What you have to do:
Transcribe all the material exactly. Leave every line as it is.
· · · · · · ·
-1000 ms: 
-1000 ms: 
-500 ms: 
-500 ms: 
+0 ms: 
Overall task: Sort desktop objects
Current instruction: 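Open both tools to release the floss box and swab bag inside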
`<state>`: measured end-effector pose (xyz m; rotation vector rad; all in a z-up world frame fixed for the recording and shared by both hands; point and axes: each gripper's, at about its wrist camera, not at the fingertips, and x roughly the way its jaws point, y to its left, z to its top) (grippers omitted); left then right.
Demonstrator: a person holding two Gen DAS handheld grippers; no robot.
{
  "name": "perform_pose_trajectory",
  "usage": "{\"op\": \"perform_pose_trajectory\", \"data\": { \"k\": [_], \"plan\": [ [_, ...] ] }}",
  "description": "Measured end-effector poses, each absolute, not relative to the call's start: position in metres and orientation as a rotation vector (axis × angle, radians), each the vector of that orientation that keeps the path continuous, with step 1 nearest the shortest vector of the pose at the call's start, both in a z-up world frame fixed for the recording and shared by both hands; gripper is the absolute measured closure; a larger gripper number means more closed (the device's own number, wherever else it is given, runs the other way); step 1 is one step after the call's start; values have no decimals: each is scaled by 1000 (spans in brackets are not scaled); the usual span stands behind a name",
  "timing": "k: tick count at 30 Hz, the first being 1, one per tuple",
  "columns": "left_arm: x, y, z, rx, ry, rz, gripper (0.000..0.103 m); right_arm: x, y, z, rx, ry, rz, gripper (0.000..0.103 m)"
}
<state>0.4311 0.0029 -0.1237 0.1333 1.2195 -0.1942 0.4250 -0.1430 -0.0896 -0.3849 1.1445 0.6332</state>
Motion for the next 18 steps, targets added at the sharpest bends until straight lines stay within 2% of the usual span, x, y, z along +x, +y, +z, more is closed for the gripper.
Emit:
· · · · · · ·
Exercise solution:
-1000 ms: 
-1000 ms: 
-500 ms: 
-500 ms: 
+0 ms: 
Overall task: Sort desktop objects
Current instruction: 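Open both tools to release the floss box and swab bag inside
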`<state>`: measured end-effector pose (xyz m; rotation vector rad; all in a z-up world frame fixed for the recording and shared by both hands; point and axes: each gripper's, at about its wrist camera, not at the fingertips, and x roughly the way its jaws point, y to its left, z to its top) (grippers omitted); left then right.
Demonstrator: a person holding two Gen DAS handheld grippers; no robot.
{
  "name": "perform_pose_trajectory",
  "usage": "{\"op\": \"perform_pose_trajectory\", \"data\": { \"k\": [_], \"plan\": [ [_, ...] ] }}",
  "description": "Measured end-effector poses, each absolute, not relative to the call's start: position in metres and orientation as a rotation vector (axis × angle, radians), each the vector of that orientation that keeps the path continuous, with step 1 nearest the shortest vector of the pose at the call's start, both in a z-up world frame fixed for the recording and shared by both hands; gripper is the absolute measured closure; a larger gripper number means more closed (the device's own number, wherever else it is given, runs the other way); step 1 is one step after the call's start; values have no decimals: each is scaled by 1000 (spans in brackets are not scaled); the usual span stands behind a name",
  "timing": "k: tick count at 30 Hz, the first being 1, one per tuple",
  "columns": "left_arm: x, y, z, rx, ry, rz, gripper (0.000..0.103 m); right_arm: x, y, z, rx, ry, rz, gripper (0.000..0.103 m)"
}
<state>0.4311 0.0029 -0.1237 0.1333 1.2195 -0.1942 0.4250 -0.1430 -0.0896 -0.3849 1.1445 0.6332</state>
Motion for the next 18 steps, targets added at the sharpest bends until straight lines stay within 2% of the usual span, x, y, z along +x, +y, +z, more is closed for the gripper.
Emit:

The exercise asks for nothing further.